Python Package that support the read/write of multidimensional GeoTIFF files
Project description
mrio
mrio is a library for reading and writing multidimensional GeoTIFF files, extending rasterio to support multidimensional arrays.
- GitHub Repository: https://github.com/tacofoundation/mrio
- Documentation: https://tacofoundation.github.io/mrio/
- Specification: https://tacofoundation.github.io/mrio/
- Best Practices: https://tacofoundation.github.io/mrio/
- Examples: https://tacofoundation.github.io/mrio/
What is a Multidimensional GeoTIFF?
A Multidimensional Geo Tag Image File Format (mGeoTIFF) extends the traditional GeoTIFF format by supporting N-dimensional arrays, similar to formats like NetCDF, HDF5, or Zarr. It maintains the simplicity and compatibility of GeoTIFF, offering fast access and the ability to be opened by any GIS software or library that supports the GeoTIFF format.

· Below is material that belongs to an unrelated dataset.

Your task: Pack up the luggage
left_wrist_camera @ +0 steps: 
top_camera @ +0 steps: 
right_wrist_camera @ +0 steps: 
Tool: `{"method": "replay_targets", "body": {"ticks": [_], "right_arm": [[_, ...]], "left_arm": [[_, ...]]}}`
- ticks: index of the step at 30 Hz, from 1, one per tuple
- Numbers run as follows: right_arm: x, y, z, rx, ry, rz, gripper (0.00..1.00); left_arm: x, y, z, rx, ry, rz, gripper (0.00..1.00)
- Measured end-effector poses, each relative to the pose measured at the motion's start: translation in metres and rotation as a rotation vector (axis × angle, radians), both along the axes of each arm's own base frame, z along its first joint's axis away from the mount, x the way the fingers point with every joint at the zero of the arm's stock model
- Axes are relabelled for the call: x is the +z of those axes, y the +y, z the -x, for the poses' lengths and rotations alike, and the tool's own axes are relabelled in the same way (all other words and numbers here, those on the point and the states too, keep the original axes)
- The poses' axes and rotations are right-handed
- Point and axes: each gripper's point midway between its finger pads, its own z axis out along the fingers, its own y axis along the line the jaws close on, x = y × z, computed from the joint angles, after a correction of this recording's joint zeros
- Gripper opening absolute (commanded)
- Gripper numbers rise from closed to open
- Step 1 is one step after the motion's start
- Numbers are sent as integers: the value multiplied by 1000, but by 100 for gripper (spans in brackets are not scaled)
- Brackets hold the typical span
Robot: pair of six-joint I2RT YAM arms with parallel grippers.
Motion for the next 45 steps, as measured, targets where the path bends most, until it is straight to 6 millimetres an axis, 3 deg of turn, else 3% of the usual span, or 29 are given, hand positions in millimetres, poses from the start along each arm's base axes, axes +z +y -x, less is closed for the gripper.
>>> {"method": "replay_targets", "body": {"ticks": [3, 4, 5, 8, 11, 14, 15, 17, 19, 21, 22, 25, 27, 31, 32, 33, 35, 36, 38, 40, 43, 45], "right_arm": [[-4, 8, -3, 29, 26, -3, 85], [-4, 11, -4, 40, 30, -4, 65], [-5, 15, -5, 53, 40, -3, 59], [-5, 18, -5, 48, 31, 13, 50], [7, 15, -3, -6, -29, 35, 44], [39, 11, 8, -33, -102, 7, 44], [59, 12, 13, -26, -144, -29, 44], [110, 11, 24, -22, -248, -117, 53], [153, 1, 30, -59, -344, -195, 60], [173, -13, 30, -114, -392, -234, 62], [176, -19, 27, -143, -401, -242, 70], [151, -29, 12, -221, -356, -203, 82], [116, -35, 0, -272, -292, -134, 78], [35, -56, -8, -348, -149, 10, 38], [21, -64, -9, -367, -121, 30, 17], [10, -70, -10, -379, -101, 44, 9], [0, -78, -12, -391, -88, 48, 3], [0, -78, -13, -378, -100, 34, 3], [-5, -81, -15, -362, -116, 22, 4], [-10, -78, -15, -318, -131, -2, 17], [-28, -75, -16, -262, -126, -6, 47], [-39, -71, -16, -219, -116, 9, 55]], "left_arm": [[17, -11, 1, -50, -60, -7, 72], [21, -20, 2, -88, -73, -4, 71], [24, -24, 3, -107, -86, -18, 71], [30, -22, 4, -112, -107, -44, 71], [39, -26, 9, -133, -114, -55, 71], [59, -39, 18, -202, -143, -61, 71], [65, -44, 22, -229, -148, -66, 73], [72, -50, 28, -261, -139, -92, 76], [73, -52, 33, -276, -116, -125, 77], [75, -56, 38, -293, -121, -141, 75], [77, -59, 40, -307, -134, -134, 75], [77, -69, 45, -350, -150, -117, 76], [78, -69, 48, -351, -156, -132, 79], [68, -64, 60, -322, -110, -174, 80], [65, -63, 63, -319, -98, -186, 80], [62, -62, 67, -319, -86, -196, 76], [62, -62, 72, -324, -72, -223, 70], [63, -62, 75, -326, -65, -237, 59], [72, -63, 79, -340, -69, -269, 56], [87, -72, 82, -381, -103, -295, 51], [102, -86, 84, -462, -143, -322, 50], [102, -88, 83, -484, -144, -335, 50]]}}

What is a Temporal GeoTTIFF?
The Temporal GeoTIFF builds upon the mGeoTIFF by implementing a stricter convention for defining the temporal dimension. It requires a four-dimensional structure with dimensions ordered as follows: (time, band, x, y). The temporal dimension adheres to the STAC specification, which includes a start_datetime and a optional end_datetime. The start_datetime and end_datetime are both strings representing according to RFC 3339, section 5.6, and utilizes the Gregorian calendar as the reference system for time. For additional details, please refer to the [Specification][SPECIFICATION.md].
When to use it?
Multidimensional or Temporal GeoTIFF (mGeoTIFF or GeoTIFF)
Perfect for small datacubes (< 1 GB).
NetCDF, HDF5, or Zarr
Best for larger or complex datacubes (> 1 GB).
| Feature | HDF5 | Zarr | mGeoTIFF | Explanation |
|---|---|---|---|---|
| Portability | 2 | 3 | 1 | mGeoTIFF is widely supported and easily shareable. |
| Compression | 2 | 2 | 1 | Advanced compression options thanks to GDAL. |
| Coordinates definition | 3 | 3 | 1 | Strict spatial and temporal definitions. |
| GIS compatibility | 2 | 2 | 1 | Because a mGeoTIFF is still a GeoTIFF. |
| Chunking | 1 | 1 | 3 | mGeoTIFF only supports spatial chunking. |
| Nested Groups | 1 | 1 | 3 | mGeoTIFF does not support hierarchical data organization. |
| Diverse Array Shapes Support | 1 | 1 | 3 | mGeoTIFF only supports regular arrays. |
| Rich Metadata | 1 | 1 | 2 | mGeoTIFF only supports JSON-encoded metadata. |
Proof of Concept
We successfully transformed a massive 4 Terabyte dataset of 200,000 ZARR files into a streamlined, cloud-native 700 GB dataset of just few files. This optimization was achieved using TACO and Temporal GeoTIFFs.
Installation
pip install mrio
How to use it?
Writing a Multidimensional GeoTIFF
import mrio
import numpy as np
import xarray as xr
import pandas as pd
# 1. Define a 5-dimensional dataset (toy example)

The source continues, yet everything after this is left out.